Au quotidien, Melissa et Aaron s’engagent à la fois dans la production d’œuvres « qui se donnent à voir rapidement » et des projets au long court faisant intervenir d’autres corps de métier. À Lens, ils poursuivent notamment un travail débuté aux États-Unis, d'interaction entre des céramiques et du son. Certaines d’entre elles étaient exposées dans les galeries Untilthen et Campoli Presti, à Paris, en avril 2016, en parallèle de leur vidéo Nobody Shoots a Broken Horn.
« [Depuis notre arrivée à Lens,] nous avons également travaillé à modifier l’ancrage d’images sur toile en utilisant du sel, du nitrate d’argent et le cuivre de câbles recyclés ». Ces tableaux sont à la jonction de la proto-photographie et des moyens modernes de transmission de l’image et du son. Les câbles agissent comme partie intégrante de la formation de l’image mais aussi comme des filtres conduisant le son. Des liseuses cassées, dont la dernière page lue par son ancien propriétaire reste capturée à l’écran, peuplent également leur atelier. Une autre manière d’explorer les idées de filtre et de fixation de l’image.

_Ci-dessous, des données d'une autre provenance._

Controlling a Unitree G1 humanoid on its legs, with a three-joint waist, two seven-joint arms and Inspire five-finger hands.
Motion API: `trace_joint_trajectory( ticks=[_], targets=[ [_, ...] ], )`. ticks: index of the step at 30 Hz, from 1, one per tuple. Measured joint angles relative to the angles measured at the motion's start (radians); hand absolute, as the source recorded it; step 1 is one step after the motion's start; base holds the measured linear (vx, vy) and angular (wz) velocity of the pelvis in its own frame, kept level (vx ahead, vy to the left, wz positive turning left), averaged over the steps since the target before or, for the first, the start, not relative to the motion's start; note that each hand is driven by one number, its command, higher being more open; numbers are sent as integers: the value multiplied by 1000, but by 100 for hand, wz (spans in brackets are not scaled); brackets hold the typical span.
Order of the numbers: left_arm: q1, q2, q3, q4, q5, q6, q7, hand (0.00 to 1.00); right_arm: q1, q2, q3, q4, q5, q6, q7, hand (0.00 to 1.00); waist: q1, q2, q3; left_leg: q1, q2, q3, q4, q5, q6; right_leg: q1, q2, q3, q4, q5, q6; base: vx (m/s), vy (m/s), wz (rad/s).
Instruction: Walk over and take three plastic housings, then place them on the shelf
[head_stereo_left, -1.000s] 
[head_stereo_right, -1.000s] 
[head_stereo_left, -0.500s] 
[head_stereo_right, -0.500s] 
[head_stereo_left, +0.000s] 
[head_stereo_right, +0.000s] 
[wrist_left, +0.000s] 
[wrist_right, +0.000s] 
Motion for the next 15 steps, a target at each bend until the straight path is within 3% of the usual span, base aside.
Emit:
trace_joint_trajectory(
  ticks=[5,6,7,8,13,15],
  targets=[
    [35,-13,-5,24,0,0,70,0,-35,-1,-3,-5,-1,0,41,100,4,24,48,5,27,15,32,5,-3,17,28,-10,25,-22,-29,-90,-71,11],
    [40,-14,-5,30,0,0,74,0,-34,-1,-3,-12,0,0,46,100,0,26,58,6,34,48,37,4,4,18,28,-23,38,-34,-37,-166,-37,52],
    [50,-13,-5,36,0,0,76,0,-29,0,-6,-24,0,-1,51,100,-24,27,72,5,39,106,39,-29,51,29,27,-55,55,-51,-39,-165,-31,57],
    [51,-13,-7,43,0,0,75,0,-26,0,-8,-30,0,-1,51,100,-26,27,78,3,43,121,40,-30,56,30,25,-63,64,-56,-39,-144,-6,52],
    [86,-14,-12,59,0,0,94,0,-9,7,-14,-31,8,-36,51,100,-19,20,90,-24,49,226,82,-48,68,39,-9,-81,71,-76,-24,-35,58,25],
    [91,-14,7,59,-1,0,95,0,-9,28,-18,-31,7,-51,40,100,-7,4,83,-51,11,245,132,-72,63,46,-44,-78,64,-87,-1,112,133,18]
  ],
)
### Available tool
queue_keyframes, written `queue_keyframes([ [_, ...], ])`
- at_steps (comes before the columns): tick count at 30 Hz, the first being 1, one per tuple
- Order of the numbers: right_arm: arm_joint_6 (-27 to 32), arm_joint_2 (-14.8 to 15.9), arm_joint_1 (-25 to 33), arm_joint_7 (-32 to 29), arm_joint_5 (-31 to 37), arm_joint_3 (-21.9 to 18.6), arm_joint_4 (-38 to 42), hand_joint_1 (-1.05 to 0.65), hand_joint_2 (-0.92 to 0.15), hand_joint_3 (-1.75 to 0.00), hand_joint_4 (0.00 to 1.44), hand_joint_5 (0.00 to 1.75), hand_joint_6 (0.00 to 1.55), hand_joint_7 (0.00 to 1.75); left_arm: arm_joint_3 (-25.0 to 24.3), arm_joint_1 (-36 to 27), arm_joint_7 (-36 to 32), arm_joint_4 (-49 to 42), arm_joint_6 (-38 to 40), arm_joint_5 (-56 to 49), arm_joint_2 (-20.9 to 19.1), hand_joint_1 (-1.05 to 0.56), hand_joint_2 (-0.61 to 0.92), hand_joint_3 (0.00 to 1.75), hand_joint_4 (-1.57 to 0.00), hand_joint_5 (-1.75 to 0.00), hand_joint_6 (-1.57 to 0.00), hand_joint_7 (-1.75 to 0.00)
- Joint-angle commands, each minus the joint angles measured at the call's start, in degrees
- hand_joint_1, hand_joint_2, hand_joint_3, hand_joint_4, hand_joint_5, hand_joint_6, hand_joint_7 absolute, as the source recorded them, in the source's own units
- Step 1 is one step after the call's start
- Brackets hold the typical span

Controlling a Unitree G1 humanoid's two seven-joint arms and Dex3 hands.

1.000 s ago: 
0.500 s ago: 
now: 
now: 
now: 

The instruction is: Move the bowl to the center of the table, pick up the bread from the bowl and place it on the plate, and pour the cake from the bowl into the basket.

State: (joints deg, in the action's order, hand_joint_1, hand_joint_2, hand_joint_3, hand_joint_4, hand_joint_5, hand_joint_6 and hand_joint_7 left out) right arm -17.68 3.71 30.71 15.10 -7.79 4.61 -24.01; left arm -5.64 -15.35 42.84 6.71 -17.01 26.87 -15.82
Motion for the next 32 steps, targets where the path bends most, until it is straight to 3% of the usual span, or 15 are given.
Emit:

Les artistes ont également entrepris une série de sculptures avec des souffleurs de verre de laboratoire. Contrairement à ces derniers qui font disparaître les imperfections lors du processus de chauffe, Melissa et Aaron veulent rendre la vie aux défauts de ces objets, ces distorsions habituellement effacées.
Enfin, l’étude de soufflets les conduit vers l’investigation d’une nouvelle série en cours. Ils les observent d’abord sur les zooms des appareils photo puis dans certains instruments de musique, avant de s’intéresser à des structures plus complexes composant notamment les housses de protection ou habits pour robots : « Ainsi, nous nous sommes mis à créer ces housses de protection. Nos expérimentations vont de la création d’habits pour des robots de tous types, existants ou de notre invention. Nous aimerions aussi que cette enveloppe puisse acquérir sa propre autonomie ».